Research has provided evidence that executives' emotional intelligence (or the lack of EI) has a direct impact on performance. It is estimated that 90% of top performers have high EI. A study at PepsiCo found that company business units headed by leaders with well-developed emotional intelligence skills out-performed yearly revenue targets. Nevertheless, study after study validate that poor leadership destroys the emotional well-being, loyalty, and productivity of their employees.[i] According to an article published by Leslie & Van Velso[ii], the primary derailers for people in managerial positions are a lack of emotional self-awareness, emotional self-control, empathy, and persuasive influence. In this two-part series, we will begin by focusing on showing empathy.
Empathy is the ability to understand other people's emotional makeup and the skill to treat people according to their emotional reactions. It's the capability of showing compassion in understanding other's thoughts, feelings, and viewpoints. You may be thinking, "So What!" How can being an empathetic and compassionate leader develop a team and impact your organization? Employees emulate their leaders' behaviors (either good or bad). Suppose you are a leader who demonstrates empathy to your employees. In turn, they will emulate those positive behaviors and show compassion to better understand and meet your customers' needs.
Here are a few tips on how to apply empathy within an organizational setting:
Be present in the moment and engaged in the conversation. No one likes talking to someone who is continually checking text messages or emails on their phone.
Pay close attention to body language, especially the person's feet. People typically work very hard to control their facial expressions and the positioning of their upper body. Still, their feet often give them away and provide essential clues for you to interpret.
Practice the art of listening, which requires you to be patient, open-minded, and judgmental. Listen carefully to fully understand what is being communicated instead of waiting for an opportunity to respond.
"Empathy works so well because it does not require a solution. It requires only understanding."

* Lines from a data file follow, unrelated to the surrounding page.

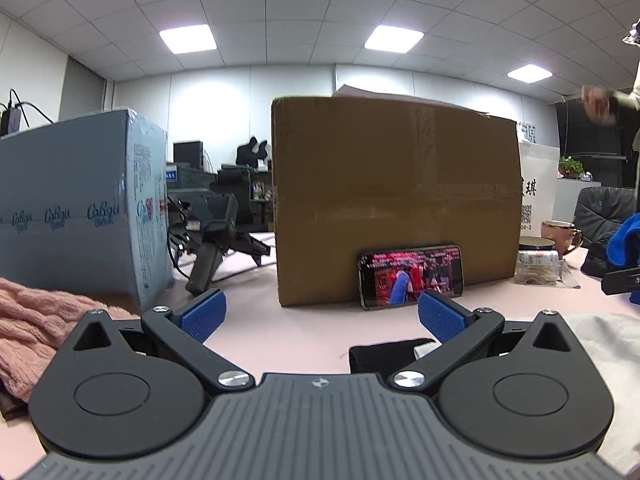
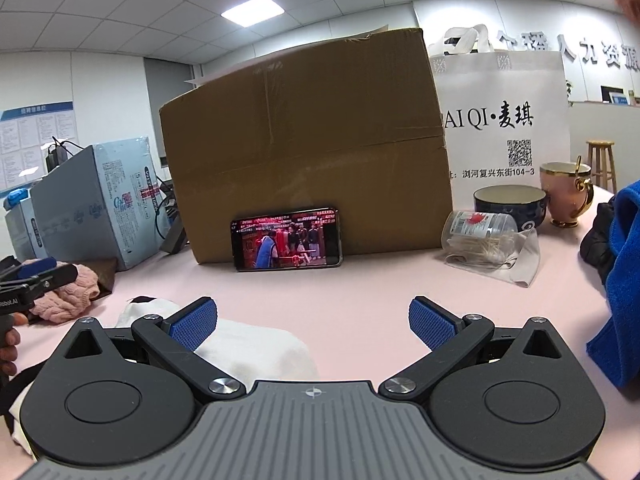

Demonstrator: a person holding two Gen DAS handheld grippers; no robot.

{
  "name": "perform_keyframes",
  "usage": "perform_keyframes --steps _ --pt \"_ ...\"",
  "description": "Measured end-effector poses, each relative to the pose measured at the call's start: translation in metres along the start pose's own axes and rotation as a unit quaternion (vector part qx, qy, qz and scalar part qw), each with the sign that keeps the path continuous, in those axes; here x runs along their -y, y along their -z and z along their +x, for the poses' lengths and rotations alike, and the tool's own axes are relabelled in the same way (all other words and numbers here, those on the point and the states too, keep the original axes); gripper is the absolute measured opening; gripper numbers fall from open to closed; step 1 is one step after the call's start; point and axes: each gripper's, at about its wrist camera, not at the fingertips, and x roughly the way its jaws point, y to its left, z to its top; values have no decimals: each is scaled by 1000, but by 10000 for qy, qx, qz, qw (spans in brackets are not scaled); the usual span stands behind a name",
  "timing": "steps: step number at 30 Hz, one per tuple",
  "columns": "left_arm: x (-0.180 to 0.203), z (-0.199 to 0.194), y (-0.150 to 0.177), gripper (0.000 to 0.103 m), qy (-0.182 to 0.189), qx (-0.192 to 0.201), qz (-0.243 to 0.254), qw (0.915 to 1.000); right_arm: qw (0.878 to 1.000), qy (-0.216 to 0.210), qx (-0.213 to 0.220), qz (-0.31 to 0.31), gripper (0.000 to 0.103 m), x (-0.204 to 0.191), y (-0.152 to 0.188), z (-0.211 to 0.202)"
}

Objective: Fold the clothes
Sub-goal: 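Lower both tools toward the white cloth lying on the black cloth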

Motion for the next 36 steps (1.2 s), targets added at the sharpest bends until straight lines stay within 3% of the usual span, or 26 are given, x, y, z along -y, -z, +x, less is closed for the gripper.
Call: perform_keyframes --steps 10,17,28,36 --pt "0 6 0 103 12 -363 -17 9993 9991 -104 -378 166 103 2 2 7" --pt "-5 13 2 103 375 -785 -296 9958 9966 -327 -634 404 103 5 4 11" --pt "-4 23 9 103 1101 -1479 -703 9803 9886 -692 -999 894 103 9 8 18" --pt "-3 32 17 103 1611 -2022 -1035 9604 9801 -974 -1284 1162 100 7 12 25"
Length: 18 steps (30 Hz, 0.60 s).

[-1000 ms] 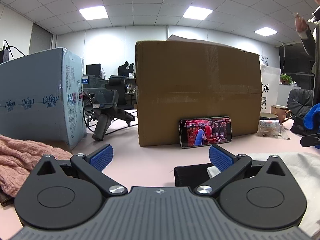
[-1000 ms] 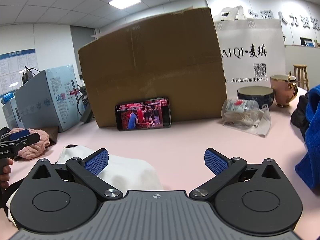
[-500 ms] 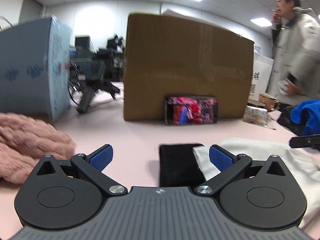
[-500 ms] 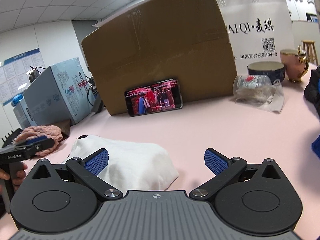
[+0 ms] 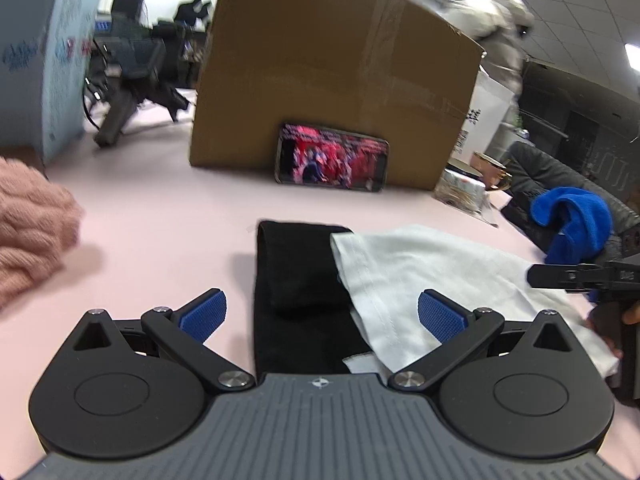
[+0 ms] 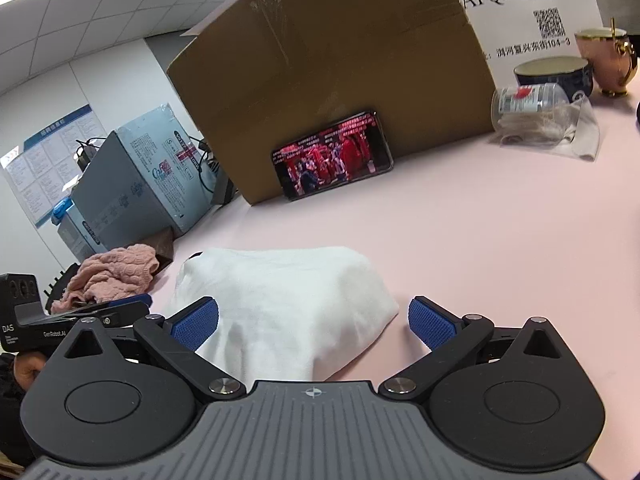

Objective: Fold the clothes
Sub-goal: 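Lower both tools toward the white cloth lying on the black cloth, then close the right tool on the white cloth while the left tool grasps its other part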

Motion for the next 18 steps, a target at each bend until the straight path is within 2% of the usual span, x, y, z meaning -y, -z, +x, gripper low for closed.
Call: perform_keyframes --steps 9,12,16,17,18 --pt "9 6 4 93 403 -315 70 9987 9999 -100 -119 42 88 -2 2 5" --pt "14 10 5 80 524 -371 142 9978 9998 -108 -124 80 84 -2 2 7" --pt "23 14 7 62 578 -411 256 9972 9998 -97 -128 90 68 -3 2 8" --pt "25 15 7 57 592 -421 284 9970 9998 -107 -134 95 62 -3 2 9" --pt "27 16 7 55 566 -424 308 9970 9998 -126 -149 102 58 -4 3 9"
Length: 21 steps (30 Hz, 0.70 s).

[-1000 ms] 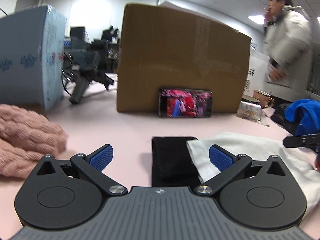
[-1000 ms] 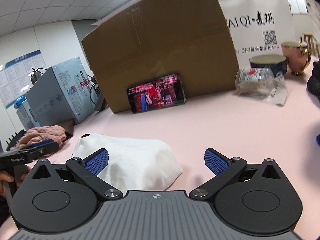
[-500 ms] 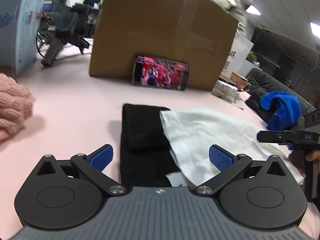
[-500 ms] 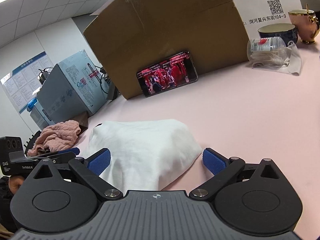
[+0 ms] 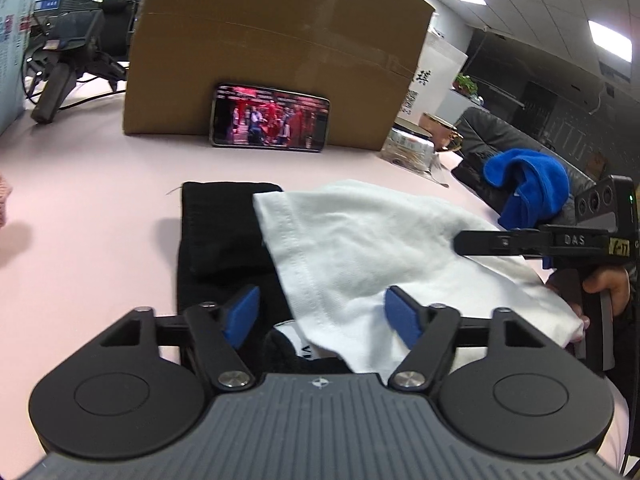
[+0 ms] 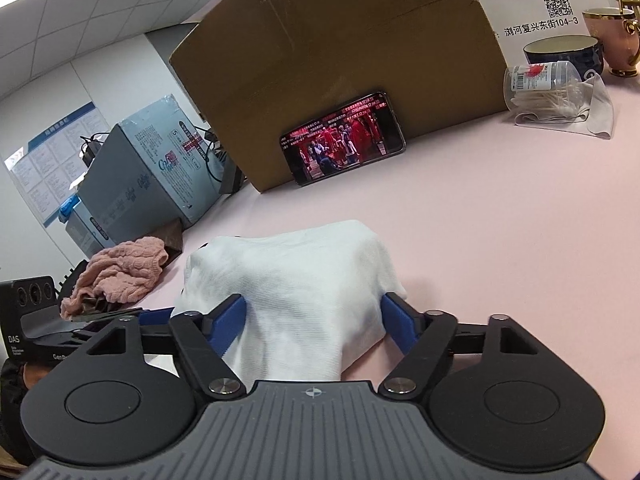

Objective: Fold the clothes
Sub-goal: 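Close the right tool on the white cloth while the left tool grasps its other part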

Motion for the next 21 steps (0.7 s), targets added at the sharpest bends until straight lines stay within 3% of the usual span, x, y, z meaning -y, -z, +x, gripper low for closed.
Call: perform_keyframes --steps 5,9,10,11,12,15,19,21 --pt "5 -2 -1 43 -228 6 131 9997 9997 24 34 -236 31 -13 4 2" --pt "8 -7 -3 45 -444 96 152 9989 9987 125 155 -459 27 -23 6 -1" --pt "8 -12 -2 57 -620 199 154 9978 9988 143 150 -444 27 -22 6 -1" --pt "9 -18 -1 79 -805 327 180 9961 9989 138 145 -416 27 -21 6 -1" --pt "8 -22 -1 86 -934 368 139 9949 9991 132 141 -388 27 -19 5 -1" --pt "1 -34 -2 86 -1277 418 -42 9909 9992 113 138 -347 27 -17 5 -1" --pt "-18 -21 -5 87 -794 -34 -809 9935 9996 78 115 -248 27 -15 5 0" --pt "-14 -12 -10 91 -743 -153 -803 9939 9997 64 119 -197 27 -15 5 0"
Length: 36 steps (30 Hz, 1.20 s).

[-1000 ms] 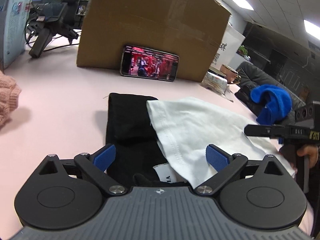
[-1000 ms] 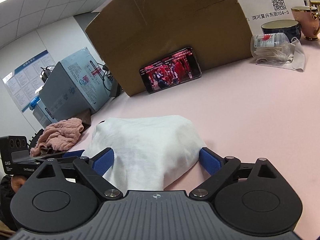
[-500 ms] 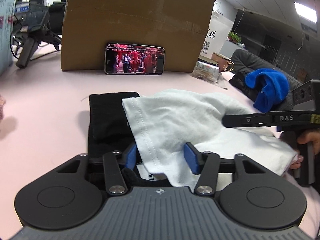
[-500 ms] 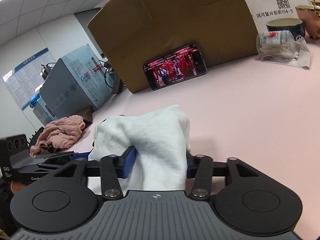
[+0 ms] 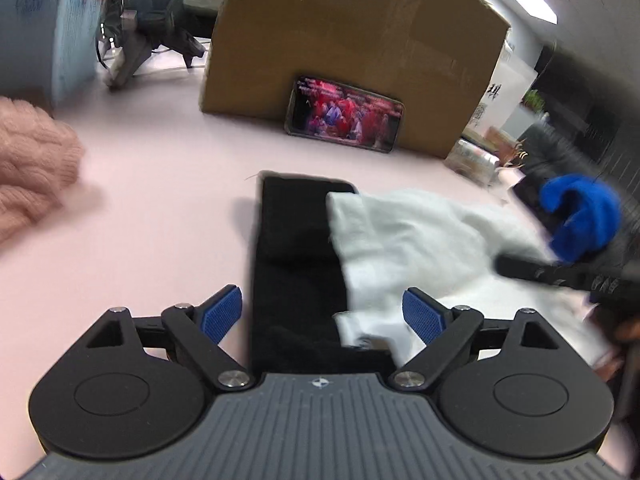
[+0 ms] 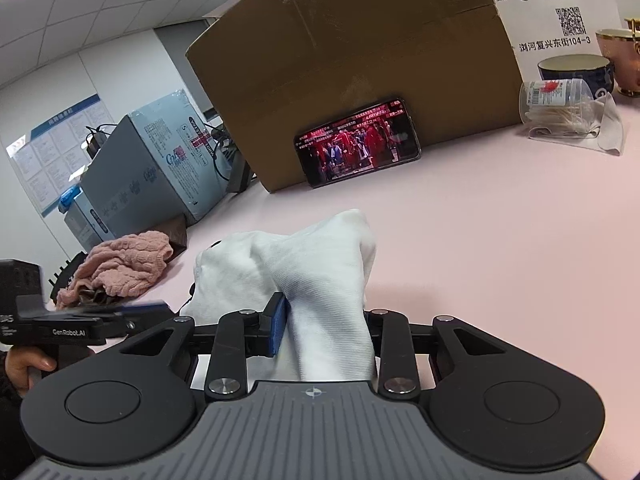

Do you have your own tips for becoming a more socially aware leader? What has been your experience interacting with a leader who demonstrated empathy?
Leave a comment below or send us an email at email@example.com.
Dr. Cristina Rosario DiPietropolo is the Founder and Chief Executive Officer at Leader Essentials Group, with extensive experience across multiple industries and highly skilled in the areas of strategic planning, organizational behavior, human resource management, change management, and leadership. Over ten years of teaching experience as a university professor of management, with a special focus on leadership in entrepreneurship, organizational behavior, and international management.
________________________________ [i] Pfeffer, J & R. I. Sutton (2006). Hard facts, dangerous half-truths and total nonsense: profiting from evidence-based management, Harvard Business School Press, Boston. [ii] Leslie, J. B & Van Velson, E. (1996). A look at derailment today: North America and Europe, Center for Creative Leadership.